WORK TO BE COMPLETED> Could you restate all of the entries, word for word?

********************

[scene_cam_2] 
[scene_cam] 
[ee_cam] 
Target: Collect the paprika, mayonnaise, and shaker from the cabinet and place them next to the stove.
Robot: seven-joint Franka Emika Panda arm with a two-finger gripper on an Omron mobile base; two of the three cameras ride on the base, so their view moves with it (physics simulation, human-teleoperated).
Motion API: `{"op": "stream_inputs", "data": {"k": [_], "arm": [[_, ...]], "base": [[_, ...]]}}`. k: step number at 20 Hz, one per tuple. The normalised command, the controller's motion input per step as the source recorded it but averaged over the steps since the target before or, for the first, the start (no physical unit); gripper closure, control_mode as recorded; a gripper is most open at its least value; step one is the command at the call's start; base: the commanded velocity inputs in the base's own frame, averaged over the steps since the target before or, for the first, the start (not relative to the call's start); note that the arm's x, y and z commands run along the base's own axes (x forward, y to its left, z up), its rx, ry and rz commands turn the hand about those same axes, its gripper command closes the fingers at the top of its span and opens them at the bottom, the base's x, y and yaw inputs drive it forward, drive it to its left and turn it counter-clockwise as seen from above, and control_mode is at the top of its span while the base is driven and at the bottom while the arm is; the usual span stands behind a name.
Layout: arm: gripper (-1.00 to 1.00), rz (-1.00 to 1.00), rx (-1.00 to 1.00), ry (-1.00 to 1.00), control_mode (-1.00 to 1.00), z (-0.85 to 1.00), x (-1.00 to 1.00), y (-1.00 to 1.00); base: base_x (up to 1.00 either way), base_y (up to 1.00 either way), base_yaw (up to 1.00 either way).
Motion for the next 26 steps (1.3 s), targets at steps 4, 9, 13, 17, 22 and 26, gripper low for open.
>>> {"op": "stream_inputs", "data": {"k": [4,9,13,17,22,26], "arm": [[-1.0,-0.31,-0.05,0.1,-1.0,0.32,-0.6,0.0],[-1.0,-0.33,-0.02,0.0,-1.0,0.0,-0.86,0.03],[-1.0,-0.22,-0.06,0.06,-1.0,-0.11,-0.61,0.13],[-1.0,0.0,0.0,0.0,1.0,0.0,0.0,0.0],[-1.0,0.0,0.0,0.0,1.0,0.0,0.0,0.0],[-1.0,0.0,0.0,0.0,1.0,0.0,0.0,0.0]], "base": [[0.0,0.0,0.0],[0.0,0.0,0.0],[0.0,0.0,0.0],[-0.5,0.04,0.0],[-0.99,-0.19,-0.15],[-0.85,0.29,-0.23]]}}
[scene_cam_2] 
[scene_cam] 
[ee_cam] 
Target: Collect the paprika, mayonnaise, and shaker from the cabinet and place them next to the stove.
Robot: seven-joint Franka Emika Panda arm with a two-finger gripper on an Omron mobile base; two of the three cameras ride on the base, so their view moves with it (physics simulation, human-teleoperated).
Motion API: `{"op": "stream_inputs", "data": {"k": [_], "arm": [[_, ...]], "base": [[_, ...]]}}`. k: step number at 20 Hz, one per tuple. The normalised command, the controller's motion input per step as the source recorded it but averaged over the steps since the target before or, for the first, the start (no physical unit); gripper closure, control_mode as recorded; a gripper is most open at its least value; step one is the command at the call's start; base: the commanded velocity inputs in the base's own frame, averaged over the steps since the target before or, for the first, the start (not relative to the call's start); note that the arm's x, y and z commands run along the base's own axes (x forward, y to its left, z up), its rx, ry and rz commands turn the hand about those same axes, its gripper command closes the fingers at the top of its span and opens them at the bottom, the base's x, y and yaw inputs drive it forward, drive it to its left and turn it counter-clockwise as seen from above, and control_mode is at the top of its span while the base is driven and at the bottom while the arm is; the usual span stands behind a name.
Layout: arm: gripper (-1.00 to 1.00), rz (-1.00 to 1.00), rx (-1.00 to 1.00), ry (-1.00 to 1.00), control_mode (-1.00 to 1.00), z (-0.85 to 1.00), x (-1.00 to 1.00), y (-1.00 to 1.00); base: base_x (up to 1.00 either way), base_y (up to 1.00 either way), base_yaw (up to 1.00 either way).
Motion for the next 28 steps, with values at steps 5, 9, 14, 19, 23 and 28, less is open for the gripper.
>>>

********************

WRITTEN REPLY>
[scene_cam_2] 
[scene_cam] 
[ee_cam] 
Target: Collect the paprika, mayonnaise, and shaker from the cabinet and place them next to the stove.
Robot: seven-joint Franka Emika Panda arm with a two-finger gripper on an Omron mobile base; two of the three cameras ride on the base, so their view moves with it (physics simulation, human-teleoperated).
Motion API: `{"op": "stream_inputs", "data": {"k": [_], "arm": [[_, ...]], "base": [[_, ...]]}}`. k: step number at 20 Hz, one per tuple. The normalised command, the controller's motion input per step as the source recorded it but averaged over the steps since the target before or, for the first, the start (no physical unit); gripper closure, control_mode as recorded; a gripper is most open at its least value; step one is the command at the call's start; base: the commanded velocity inputs in the base's own frame, averaged over the steps since the target before or, for the first, the start (not relative to the call's start); note that the arm's x, y and z commands run along the base's own axes (x forward, y to its left, z up), its rx, ry and rz commands turn the hand about those same axes, its gripper command closes the fingers at the top of its span and opens them at the bottom, the base's x, y and yaw inputs drive it forward, drive it to its left and turn it counter-clockwise as seen from above, and control_mode is at the top of its span while the base is driven and at the bottom while the arm is; the usual span stands behind a name.
Layout: arm: gripper (-1.00 to 1.00), rz (-1.00 to 1.00), rx (-1.00 to 1.00), ry (-1.00 to 1.00), control_mode (-1.00 to 1.00), z (-0.85 to 1.00), x (-1.00 to 1.00), y (-1.00 to 1.00); base: base_x (up to 1.00 either way), base_y (up to 1.00 either way), base_yaw (up to 1.00 either way).
Motion for the next 26 steps (1.3 s), targets at steps 4, 9, 13, 17, 22 and 26, gripper low for open.
>>> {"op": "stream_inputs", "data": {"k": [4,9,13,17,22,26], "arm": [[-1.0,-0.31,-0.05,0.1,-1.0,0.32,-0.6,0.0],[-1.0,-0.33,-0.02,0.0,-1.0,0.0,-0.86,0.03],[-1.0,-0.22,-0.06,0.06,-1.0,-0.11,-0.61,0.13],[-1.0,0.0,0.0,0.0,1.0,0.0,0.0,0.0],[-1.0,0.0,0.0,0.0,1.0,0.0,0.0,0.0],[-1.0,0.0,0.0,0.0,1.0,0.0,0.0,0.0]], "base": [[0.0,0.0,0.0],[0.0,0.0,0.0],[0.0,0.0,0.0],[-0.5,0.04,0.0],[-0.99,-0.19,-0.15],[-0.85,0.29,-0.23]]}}
[scene_cam_2] 
[scene_cam] 
[ee_cam] 
Target: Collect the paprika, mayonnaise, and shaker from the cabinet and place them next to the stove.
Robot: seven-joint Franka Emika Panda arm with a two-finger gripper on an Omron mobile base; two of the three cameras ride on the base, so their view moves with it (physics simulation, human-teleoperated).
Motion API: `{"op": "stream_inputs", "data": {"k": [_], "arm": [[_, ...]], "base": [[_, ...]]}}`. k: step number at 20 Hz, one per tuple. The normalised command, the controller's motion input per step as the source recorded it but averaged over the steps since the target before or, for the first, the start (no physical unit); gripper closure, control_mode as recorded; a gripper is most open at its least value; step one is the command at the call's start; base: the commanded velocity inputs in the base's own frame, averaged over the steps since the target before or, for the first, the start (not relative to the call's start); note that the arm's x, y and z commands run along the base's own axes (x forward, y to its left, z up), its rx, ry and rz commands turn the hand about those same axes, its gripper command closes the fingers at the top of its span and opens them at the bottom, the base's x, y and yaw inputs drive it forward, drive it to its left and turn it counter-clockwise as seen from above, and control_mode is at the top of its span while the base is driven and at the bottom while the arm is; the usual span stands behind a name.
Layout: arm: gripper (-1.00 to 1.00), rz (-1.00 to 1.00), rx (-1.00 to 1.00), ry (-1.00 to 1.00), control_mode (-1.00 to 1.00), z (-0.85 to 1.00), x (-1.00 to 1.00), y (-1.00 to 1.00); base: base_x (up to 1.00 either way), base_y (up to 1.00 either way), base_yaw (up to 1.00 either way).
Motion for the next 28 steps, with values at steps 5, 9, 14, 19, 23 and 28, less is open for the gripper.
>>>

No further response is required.